Mayor Mike Duggan has answered the call of challenger Coleman A. Young II to debate.
Duggan campaign manager Sharon Banks tells rMotor City Muckrajer the mayor agrees to at least one debate between this week's primary election finalists.
Duggan dominated Tuesday’s primary election, winning 67 percent of votes to Young’s 27. The election knocked six other candidates and several write-ins out of the race.
But Young claims a victory of sorts, citing the large disparity in money spent and raised so far in the campaign. In his speech to supporters Tuesday night, Young challenged Duggan to debate.
"I'll debate him in the outhouse. I’ll debate him in the penthouse. I’ll debate him in the courthouse. I’ll debate him in the poor house. I’ll debate him in his own damn house," the Democratic state senator said.
Adolph Mongo, Young’s campaign manager, tells Deadline Detroit his side ideally would like three debates before voters head to the polls on Nov. 7, with the first in the first week of September. As of Thursday afternoon, he said, the two campaigns had yet to negotiate details.
They’d like at least one debate at the Charles H. Wright Museum of African American Museum, Mongo said.
“It’s a black city and we want to put it in the right perspective,” Mongo said. “Duggan said there is no difference between the neighborhoods and downtown. He says there’s no divide, but there is a divide.”

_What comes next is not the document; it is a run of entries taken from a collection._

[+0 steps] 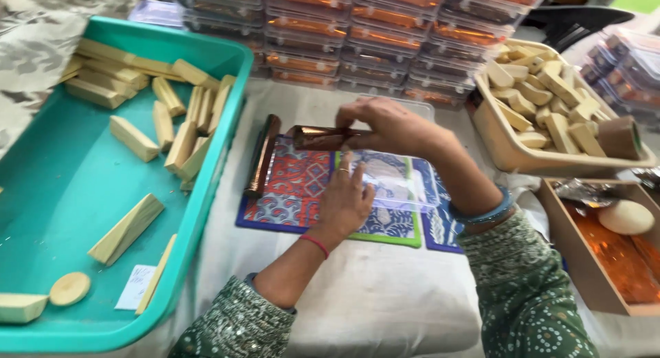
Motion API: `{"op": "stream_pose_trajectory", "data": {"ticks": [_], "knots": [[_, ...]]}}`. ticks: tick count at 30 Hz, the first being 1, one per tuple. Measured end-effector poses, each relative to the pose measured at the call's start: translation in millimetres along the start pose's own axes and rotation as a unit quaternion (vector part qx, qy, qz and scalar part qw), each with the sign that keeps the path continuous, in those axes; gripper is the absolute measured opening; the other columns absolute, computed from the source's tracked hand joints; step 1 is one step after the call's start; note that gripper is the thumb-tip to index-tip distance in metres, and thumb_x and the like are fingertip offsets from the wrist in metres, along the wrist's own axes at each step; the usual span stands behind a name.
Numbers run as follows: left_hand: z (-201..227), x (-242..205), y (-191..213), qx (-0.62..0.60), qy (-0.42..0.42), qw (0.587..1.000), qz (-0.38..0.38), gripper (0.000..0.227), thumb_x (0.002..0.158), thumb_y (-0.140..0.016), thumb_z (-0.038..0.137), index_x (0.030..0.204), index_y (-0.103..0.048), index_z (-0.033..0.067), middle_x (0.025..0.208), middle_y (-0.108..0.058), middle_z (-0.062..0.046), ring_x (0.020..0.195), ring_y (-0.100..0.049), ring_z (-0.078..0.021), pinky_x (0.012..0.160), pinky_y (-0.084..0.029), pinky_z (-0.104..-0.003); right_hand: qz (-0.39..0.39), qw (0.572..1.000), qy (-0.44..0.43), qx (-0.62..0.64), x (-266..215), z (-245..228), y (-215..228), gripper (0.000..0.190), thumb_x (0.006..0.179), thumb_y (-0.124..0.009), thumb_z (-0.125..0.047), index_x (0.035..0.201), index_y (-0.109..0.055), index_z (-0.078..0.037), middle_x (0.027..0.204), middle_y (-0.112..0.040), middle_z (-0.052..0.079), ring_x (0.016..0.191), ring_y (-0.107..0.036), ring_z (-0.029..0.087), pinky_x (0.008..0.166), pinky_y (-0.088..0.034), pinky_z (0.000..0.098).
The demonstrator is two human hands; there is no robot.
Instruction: The person places a copper-colored cylindrical object into a clear plastic container and closes the lid. Then, the person picks up small wooden blocks from a green tray and wipes each one with a white cloth, handling them one at a time.
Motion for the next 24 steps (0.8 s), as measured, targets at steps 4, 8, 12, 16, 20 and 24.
{"op": "stream_pose_trajectory", "data": {"ticks": [4,8,12,16,20,24], "knots": [[-5.5,0.5,-3.1,-0.049,-0.025,0.998,0.042,0.076,0.09,-0.062,0.024,0.152,-0.031,-0.0057,0.153,-0.041,-0.029,0.126,-0.051,-0.0448,0.104,-0.045,-0.052,-0.041,0.996,-0.066,0.036,-47.6,28.5,13.7,0.028,0.084,-0.079,-0.022,0.106,-0.069,-0.008,0.098,-0.076,0.009,0.092,-0.072,0.028,0.081,-0.056,0.0431],[-25.1,8.7,-10.4,-0.078,0.019,0.997,0.003,0.09,0.089,-0.062,0.016,0.159,-0.007,0.001,0.152,-0.044,-0.029,0.128,-0.055,-0.0451,0.106,-0.047,-0.05,-0.121,0.973,-0.17,0.094,-76.8,81.2,-12.8,0.035,0.08,-0.081,-0.025,0.108,-0.073,-0.006,0.099,-0.078,0.008,0.089,-0.074,0.024,0.079,-0.058,0.0385],[-39.1,17.4,-10.9,-0.128,0.069,0.989,-0.032,0.099,0.088,-0.056,0.008,0.161,0.011,0.0058,0.157,-0.047,-0.021,0.122,-0.062,-0.0418,0.1,-0.052,-0.046,-0.191,0.952,-0.225,0.083,-83.2,104.0,-42.2,0.04,0.078,-0.084,-0.029,0.106,-0.074,-0.002,0.093,-0.079,0.012,0.085,-0.073,0.024,0.078,-0.057,0.0378],[-29.6,14.3,-2.5,-0.119,0.06,0.99,-0.044,0.102,0.086,-0.058,0.007,0.161,0.012,0.009,0.156,-0.045,-0.019,0.126,-0.058,-0.0406,0.103,-0.051,-0.046,-0.218,0.943,-0.234,0.093,-76.3,117.7,-60.8,0.042,0.074,-0.086,-0.031,0.105,-0.075,-0.004,0.092,-0.079,0.01,0.084,-0.075,0.023,0.077,-0.058,0.0373],[-6.9,11.2,16.8,-0.044,-0.008,0.999,0.008,0.095,0.083,-0.062,0.003,0.161,-0.008,0.0093,0.158,-0.035,-0.022,0.14,-0.042,-0.0406,0.111,-0.043,-0.047,-0.274,0.919,-0.275,0.065,-75.8,123.3,-76.7,0.042,0.071,-0.087,-0.028,0.106,-0.077,-0.007,0.093,-0.079,0.009,0.085,-0.074,0.025,0.076,-0.057,0.0402],[4.9,9.8,23.0,0.032,-0.053,0.998,0.011,0.06,0.084,-0.063,0.006,0.142,-0.051,0.0057,0.158,-0.04,-0.016,0.146,-0.039,-0.0338,0.121,-0.036,-0.044,-0.287,0.913,-0.29,0.026,-77.4,126.2,-81.8,0.042,0.069,-0.088,-0.03,0.106,-0.078,-0.01,0.096,-0.079,0.007,0.087,-0.074,0.025,0.078,-0.058,0.0397]]}}
Point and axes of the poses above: each hand's wrist, its own x-axis towards the middle knuckle, its own y-axis out of the back of the hand, z = x × y, the point moved 6 cm from there along x, towards the middle knuckle
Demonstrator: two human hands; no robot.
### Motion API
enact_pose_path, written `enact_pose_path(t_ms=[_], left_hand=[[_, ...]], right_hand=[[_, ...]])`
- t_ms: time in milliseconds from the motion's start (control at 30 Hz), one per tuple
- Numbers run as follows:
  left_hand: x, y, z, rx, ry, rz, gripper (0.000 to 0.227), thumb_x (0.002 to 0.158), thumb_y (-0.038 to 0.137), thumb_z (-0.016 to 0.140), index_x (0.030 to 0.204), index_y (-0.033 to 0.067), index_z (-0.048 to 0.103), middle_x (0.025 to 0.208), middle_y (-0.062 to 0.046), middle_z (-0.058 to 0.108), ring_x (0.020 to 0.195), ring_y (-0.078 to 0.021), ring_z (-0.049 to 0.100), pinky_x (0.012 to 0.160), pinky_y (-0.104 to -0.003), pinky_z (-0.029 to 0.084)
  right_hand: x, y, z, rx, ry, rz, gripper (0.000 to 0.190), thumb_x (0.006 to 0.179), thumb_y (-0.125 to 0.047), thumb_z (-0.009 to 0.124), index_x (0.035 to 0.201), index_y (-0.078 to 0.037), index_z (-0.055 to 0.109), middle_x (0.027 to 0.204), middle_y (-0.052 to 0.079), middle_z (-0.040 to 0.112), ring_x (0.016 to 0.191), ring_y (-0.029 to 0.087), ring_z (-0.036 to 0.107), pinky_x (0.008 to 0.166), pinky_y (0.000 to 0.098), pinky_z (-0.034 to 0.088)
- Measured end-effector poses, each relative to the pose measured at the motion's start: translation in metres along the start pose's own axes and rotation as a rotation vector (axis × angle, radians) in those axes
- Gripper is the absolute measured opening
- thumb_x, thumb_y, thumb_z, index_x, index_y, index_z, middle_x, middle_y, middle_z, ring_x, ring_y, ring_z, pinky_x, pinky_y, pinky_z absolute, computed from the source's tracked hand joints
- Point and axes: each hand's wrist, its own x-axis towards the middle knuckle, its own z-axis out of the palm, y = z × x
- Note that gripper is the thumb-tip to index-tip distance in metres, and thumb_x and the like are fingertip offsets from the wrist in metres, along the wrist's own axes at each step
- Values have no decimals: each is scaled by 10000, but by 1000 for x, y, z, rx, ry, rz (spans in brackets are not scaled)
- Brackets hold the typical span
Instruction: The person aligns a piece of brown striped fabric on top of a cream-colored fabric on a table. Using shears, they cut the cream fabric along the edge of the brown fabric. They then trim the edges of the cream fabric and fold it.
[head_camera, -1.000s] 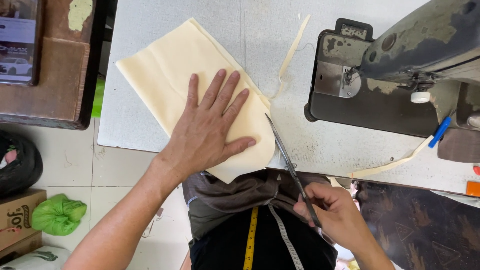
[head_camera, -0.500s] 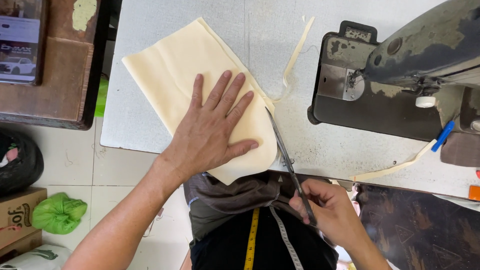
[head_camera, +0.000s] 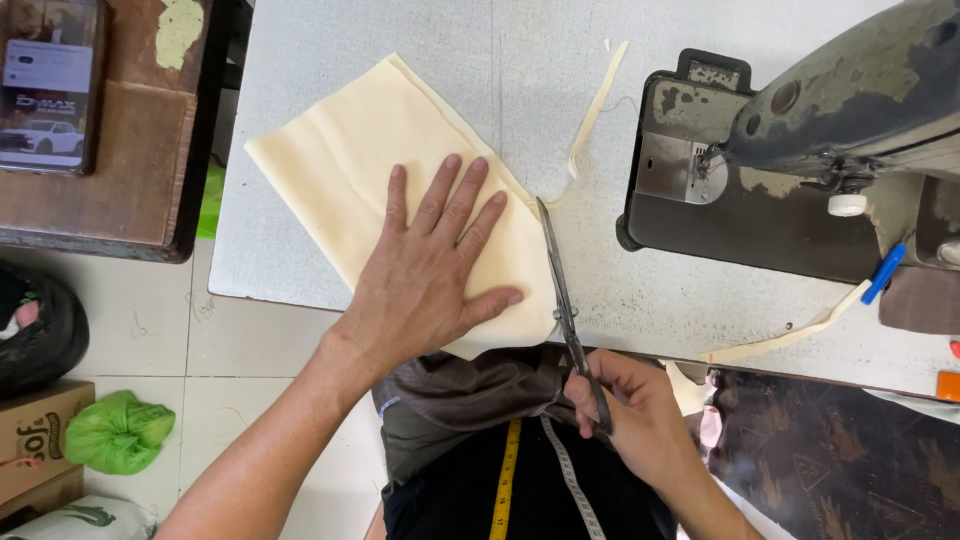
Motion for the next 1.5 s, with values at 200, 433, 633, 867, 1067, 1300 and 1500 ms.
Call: enact_pose_path(t_ms=[200, 433, 633, 867, 1067, 1300, 1500], left_hand=[[-6, 14, 0, 16, -8, -95, 889, 1005, 751, 354, 1576, 81, 479, 1679, -219, 310, 1571, -392, 213, 1232, -672, 142], [-11, 27, 5, 17, 7, -172, 925, 987, 754, 403, 1591, 55, 448, 1690, -221, 266, 1574, -401, 199, 1229, -694, 137], [-9, 16, 3, 59, -6, -157, 923, 991, 765, 365, 1602, 75, 428, 1694, -213, 265, 1577, -393, 197, 1230, -677, 150], [53, -61, -7, -97, -211, 220, 913, 1015, 782, 202, 1631, 110, 266, 1706, -184, 155, 1573, -325, 106, 1233, -608, -46], [128, -18, 24, -59, -60, 287, 847, 1083, 655, 271, 1592, -14, 371, 1667, -241, 301, 1551, -378, 240, 1232, -614, 74], [68, 165, 36, 249, -144, 35, 975, 1013, 748, 63, 1599, -11, 239, 1691, -266, 153, 1584, -425, 91, 1283, -591, 69], [77, 267, 47, -906, -112, 377, 629, 741, 349, 723, 1279, 42, 612, 1516, -317, 474, 1464, -485, 394, 1252, -635, 161]], right_hand=[[-4, 22, 23, 253, 60, -83, 345, 937, -338, 695, 749, -49, 680, 492, 66, 570, 441, 114, 494, 483, 253, 363], [-6, 25, 53, 489, 140, -73, 291, 980, -196, 662, 762, -6, 628, 521, 73, 534, 442, 101, 461, 381, 219, 261], [-18, 76, 22, 801, 203, -97, 262, 1048, -219, 576, 936, 13, 622, 695, 67, 574, 535, 139, 440, 447, 271, 338], [-101, 213, -69, 1038, 651, -162, 551, 956, -712, 693, 1060, -171, 694, 937, -23, 570, 737, 178, 491, 559, 332, 384], [-114, 165, -86, 721, 659, -319, 448, 969, -529, 715, 985, -85, 665, 785, 85, 576, 629, 168, 507, 457, 285, 342], [-145, 76, -157, -193, 662, 51, 407, 952, -325, 696, 629, -90, 619, 540, 28, 613, 550, 93, 550, 551, 260, 387], [-122, 43, -193, -328, 598, -36, 453, 982, -195, 688, 646, -176, 385, 623, -86, 329, 626, 49, 293, 523, 271, 219]])
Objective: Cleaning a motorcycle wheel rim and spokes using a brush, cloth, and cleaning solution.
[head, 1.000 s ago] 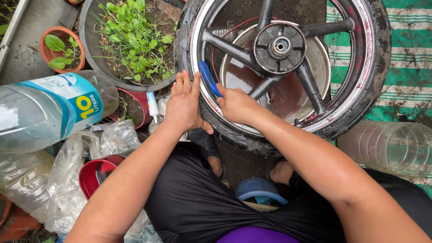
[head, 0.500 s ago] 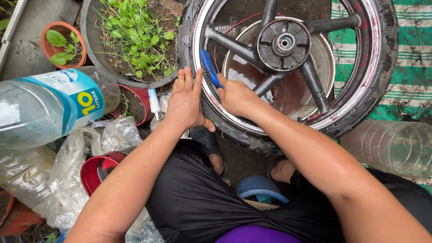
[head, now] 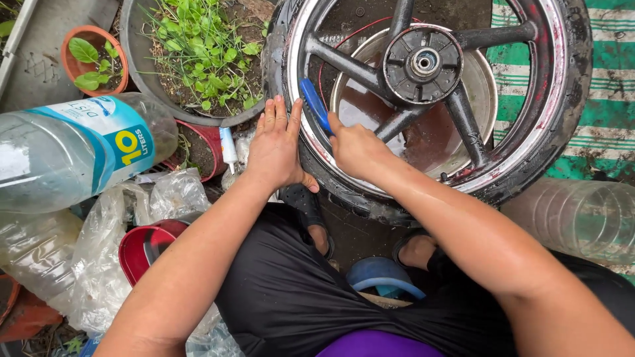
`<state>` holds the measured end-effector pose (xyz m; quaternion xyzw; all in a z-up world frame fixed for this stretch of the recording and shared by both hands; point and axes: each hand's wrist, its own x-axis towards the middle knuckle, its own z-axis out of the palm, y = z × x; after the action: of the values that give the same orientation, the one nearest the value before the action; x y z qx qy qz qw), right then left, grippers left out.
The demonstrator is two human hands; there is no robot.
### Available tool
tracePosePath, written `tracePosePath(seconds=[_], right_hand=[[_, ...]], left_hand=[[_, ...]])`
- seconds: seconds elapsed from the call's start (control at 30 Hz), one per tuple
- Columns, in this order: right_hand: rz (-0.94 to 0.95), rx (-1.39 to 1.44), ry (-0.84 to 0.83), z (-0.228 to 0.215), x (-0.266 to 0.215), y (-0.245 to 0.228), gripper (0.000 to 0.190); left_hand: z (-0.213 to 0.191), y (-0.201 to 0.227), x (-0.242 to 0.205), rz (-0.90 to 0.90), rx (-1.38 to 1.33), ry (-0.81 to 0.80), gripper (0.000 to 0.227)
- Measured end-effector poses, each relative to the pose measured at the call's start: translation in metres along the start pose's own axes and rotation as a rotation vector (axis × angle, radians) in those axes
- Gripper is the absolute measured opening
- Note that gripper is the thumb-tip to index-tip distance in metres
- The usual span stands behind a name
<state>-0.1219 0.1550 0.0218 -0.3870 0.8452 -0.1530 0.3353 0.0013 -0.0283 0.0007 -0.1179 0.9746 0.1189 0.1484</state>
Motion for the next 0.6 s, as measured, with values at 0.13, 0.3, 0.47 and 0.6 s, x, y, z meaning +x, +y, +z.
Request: tracePosePath(seconds=[0.13, 0.3, 0.47, 0.6], right_hand=[[0.037, -0.133, -0.223, -0.036, -0.078, -0.003, 0.059], [0.053, -0.123, -0.132, -0.012, -0.022, -0.003, 0.056], [0.057, -0.003, 0.056, -0.003, 0.021, -0.003, 0.058], [0.018, -0.120, -0.173, -0.039, -0.083, 0.011, 0.059]], left_hand=[[0.000, 0.000, 0.002, 0.006, 0.017, -0.002, 0.202], [0.002, 0.000, 0.003, 0.004, 0.003, -0.009, 0.202], [0.003, 0.000, 0.000, -0.010, 0.023, -0.018, 0.202], [0.002, 0.000, 0.002, 0.004, 0.025, -0.005, 0.201]])
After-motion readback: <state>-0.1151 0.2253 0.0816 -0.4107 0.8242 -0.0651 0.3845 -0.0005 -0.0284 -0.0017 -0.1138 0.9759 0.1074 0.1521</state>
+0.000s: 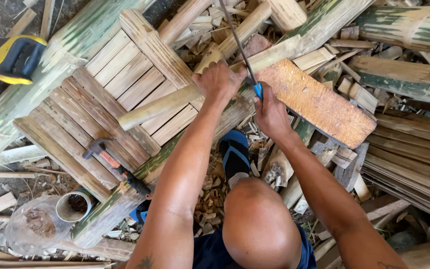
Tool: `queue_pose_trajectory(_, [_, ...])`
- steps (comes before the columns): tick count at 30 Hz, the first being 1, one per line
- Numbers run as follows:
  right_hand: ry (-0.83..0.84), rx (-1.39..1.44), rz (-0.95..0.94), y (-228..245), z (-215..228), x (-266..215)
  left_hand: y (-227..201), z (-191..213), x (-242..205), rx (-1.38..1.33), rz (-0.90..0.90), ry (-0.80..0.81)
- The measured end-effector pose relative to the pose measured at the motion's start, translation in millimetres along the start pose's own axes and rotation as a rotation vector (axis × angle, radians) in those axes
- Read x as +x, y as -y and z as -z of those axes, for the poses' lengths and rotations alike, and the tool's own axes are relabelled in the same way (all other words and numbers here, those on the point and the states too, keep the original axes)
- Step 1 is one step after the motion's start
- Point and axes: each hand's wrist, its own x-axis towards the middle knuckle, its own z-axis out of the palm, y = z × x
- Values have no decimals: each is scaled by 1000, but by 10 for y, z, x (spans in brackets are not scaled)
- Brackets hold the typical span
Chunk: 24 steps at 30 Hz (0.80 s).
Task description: The person assembles a bamboo frame by cutting bamboo strips to size with a hand saw and nailing them into place with a hammer. They repeatedly position strips, saw them, and hammer nails to secure the slats.
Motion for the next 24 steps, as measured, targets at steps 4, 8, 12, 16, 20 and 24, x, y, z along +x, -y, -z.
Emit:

The Detroit News adds this:
“The teams have to sit down and work out the details, but I’m sure there’s going to be a debate,” said Duggan during an event Thursday in southwest Detroit. “That’s never been a question in my mind. It’s part of the process. I debated the last time. I’ll debate this time.”
Duggan said his campaign will stay focused on building a unified city and that he won’t be engaging in mudslinging with Young.
“They got the old play book of hate and divisiveness as a message,” the mayor said during a Wednesday morning interview. “It didn’t work very well for them in the primary. I doubt it will work any better in the general, but we’re not going to engage in it.”
The race is widely seen as a referendum on Duggan’s first four years in office and whether voters have the confidence to let him serve four more years. Duggan supporters are largely pleased with the gains the city has made, but the Young campaign says any progress has been limited to the downtown/Midtown area, and the mayor has neglected the city’s neighborhoods.